Records for the exercise:
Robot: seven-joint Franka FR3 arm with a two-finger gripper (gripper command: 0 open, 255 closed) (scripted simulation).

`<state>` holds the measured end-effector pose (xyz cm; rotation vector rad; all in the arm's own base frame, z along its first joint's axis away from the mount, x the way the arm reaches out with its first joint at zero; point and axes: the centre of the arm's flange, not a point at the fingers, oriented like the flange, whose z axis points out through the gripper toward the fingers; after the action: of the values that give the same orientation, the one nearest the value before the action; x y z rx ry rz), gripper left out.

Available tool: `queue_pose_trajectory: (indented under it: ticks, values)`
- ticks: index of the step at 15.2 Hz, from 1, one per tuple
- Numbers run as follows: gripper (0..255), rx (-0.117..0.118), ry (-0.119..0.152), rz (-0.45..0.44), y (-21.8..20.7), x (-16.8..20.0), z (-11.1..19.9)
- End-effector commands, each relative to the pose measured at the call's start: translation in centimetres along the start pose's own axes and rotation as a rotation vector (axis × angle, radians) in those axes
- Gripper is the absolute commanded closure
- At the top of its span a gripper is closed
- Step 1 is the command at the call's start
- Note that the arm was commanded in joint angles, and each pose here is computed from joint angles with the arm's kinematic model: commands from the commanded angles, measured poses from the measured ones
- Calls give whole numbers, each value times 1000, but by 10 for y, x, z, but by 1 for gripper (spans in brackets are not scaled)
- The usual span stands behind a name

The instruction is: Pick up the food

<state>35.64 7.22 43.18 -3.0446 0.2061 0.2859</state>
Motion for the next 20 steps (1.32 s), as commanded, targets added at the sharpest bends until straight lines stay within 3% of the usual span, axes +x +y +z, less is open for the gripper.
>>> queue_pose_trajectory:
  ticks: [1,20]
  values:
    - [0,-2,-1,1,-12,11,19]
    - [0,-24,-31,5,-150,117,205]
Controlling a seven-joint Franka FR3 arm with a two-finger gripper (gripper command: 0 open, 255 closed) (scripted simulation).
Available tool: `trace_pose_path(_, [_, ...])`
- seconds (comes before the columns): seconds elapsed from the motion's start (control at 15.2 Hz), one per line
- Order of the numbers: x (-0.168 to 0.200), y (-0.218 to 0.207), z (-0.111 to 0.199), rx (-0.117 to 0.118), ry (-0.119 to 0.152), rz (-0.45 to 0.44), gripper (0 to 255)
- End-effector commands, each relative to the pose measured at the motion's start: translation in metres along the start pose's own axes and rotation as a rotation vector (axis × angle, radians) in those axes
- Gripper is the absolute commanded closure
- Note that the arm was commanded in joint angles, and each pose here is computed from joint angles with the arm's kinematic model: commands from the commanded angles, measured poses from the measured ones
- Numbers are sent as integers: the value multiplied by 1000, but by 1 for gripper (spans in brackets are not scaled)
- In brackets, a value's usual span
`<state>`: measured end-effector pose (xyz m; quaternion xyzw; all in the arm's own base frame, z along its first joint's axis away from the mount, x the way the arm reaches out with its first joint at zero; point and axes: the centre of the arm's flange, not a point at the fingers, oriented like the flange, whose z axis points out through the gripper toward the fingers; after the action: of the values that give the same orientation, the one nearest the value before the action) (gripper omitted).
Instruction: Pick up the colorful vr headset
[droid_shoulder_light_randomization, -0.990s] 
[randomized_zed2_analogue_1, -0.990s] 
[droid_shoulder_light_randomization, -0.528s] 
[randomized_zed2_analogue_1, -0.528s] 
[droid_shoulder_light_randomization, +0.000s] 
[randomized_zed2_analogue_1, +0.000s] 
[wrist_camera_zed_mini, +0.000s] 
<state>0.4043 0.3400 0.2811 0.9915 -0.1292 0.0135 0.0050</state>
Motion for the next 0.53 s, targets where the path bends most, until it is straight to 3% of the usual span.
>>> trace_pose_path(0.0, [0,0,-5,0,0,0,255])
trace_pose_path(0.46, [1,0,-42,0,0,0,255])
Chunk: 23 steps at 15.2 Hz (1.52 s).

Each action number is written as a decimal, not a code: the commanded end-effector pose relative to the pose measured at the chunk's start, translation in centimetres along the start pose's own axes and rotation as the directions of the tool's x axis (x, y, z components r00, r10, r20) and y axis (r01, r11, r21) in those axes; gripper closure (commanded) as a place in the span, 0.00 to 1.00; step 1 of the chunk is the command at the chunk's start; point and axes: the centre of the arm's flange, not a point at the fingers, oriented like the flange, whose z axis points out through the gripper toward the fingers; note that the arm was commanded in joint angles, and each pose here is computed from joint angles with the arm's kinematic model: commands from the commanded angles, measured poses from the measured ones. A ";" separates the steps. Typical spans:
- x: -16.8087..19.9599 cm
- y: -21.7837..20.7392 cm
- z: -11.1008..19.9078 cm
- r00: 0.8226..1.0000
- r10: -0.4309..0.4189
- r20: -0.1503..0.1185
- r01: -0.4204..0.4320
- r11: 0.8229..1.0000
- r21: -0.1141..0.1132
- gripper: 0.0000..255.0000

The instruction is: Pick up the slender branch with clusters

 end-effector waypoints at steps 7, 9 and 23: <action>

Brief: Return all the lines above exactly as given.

Answer box:
Robot: seven-joint Franka FR3 arm with a two-finger gripper (gripper command: 0 open, 255 closed) (scripted simulation).

`<state>` holds the measured end-effector pose (xyz cm; rotation vector rad; all in the arm's own base frame, z along its first joint's axis away from the mount, x the way the arm reaches out with its first joint at zero; point and axes: the centre of the arm's flange, not a point at the fingers, oriented like the flange, whose z axis points out through the gripper toward the fingers; after the action: of the values that give the same orientation, the one nearest the value before the action; x y z rx ry rz), gripper left out.

Available tool: `queue_pose_trajectory: (indented under it: ticks, values)`
- ticks: index of the step at 15.2 Hz, from 1, one per tuple
- Numbers run as follows: gripper (0..255), rx (-0.117..0.118), ry (-0.119..0.152), rz (-0.45..0.44), y (-21.8..20.7), x (-16.8..20.0), z (-11.1..19.9)
- End-effector commands, each relative to the pose measured at the call's start: translation in centimetres along the start pose's own axes and rotation as a rotation vector (axis × angle, radians) in those axes
- Gripper is the absolute commanded closure
- At the top of its span a gripper is closed
- Step 1 is the command at the call's start
- Note that the arm was commanded in joint angles, and each pose here is computed from joint angles with the arm's kinematic model: commands from the commanded angles, measured poses from the measured ones
- Calls give whole numbers, each value times 1000, but by 10 for y, x, z, but by 1 for gripper (spans in brackets are not scaled)
- The usual span stands behind a name

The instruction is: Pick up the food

<state>35.64 7.22 43.18 -3.0446 0.2061 0.2859</state>
Motion for the next 20 steps (1.32 s), as commanded, targets added at the sharpest bends until straight lines stay within 3% of the usual span, axes +x +y +z, less is open for the gripper.
>>> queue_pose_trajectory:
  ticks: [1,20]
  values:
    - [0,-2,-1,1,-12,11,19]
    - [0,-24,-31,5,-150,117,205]
Controlling a seven-joint Franka FR3 arm with a two-finger gripper (gripper command: 0 open, 255 closed) (scripted simulation).
Available tool: `trace_pose_path(_, [_, ...])`
- seconds (comes before the columns): seconds elapsed from the motion's start (control at 15.2 Hz), one per line
- Order of the numbers: x (-0.168 to 0.200), y (-0.218 to 0.207), z (-0.111 to 0.199), rx (-0.117 to 0.118), ry (-0.119 to 0.152), rz (-0.45 to 0.44), gripper (0 to 255)
- End-effector commands, each relative to the pose measured at the motion's start: translation in metres along the start pose's own axes and rotation as a rotation vector (axis × angle, radians) in those axes
- Gripper is the absolute commanded closure
- Note that the arm was commanded in joint angles, and each pose here is computed from joint angles with the arm's kinematic model: commands from the commanded angles, measured poses from the measured ones
- Numbers are sent as integers: the value multiplied by 1000, but by 1 for gripper (spans in brackets are not scaled)
- In brackets, a value's usual span
`<state>`: measured end-effector pose (xyz m; quaternion xyzw; all in the arm's own base frame, z along its first joint's axis away from the mount, x the way the arm reaches out with its first joint at zero; point and axes: the centre of the arm's flange, not a point at the fingers, oriented like the flange, whose z axis points out through the gripper toward the fingers; after the action: of the values that give the same orientation, the one nearest the value before the action) (gripper omitted).
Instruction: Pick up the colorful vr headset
[droid_shoulder_light_randomization, -0.990s] 
[randomized_zed2_analogue_1, -0.990s] 
[droid_shoulder_light_randomization, -0.528s] 
[randomized_zed2_analogue_1, -0.528s] 
[droid_shoulder_light_randomization, +0.000s] 
[randomized_zed2_analogue_1, +0.000s] 
[wrist_camera_zed_mini, +0.000s] 
<state>0.4043 0.3400 0.2811 0.9915 -0.1292 0.0135 0.0050</state>
Motion for the next 0.53 s, targets where the path bends most, until it is straight to 3% of the usual span.
>>> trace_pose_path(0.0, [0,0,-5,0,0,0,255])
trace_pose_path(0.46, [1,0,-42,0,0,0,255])
Chunk: 23 steps at 15.2 Hz (1.52 s).

Each action number is written as a decimal, not a code: the commanded end-effector pose relative to the pose measured at the chunk's start, translation in centimetres along the start pose's own axes and rotation as the directions of the tool's x axis (x, y, z components r00, r10, r20) and y axis (r01, r11, r21) in those axes; gripper closure (commanded) as a place in the span, 0.00 to 1.00; step 1 of the chunk is the command at the chunk's start; point and axes: the centre of the arm's flange, not a point at the fingers, oriented like the flange, whose z axis points out through the gripper toward the fingers; note that the arm was commanded in joint angles, and each pose here is computed from joint angles with the arm's kinematic model: commands from the commanded angles, measured poses from the measured ones. A ";" separates the steps. Typical spans:
- x: -16.8087..19.9599 cm
- y: -21.7837..20.7392 cm
- z: -11.1008..19.9078 cm
- r00: 0.8226..1.0000
- r10: -0.4309..0.4189
- r20: -0.1503..0.1185
- r01: -0.4204..0.4320
- r11: 0.8229..1.0000
- r21: -0.1141..0.1132
- gripper: 0.0000..255.0000

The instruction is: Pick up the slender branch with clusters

 end-effector waypoints at steps 7, 9 and 23: <action>

The exercise is done, and nothing more is needed.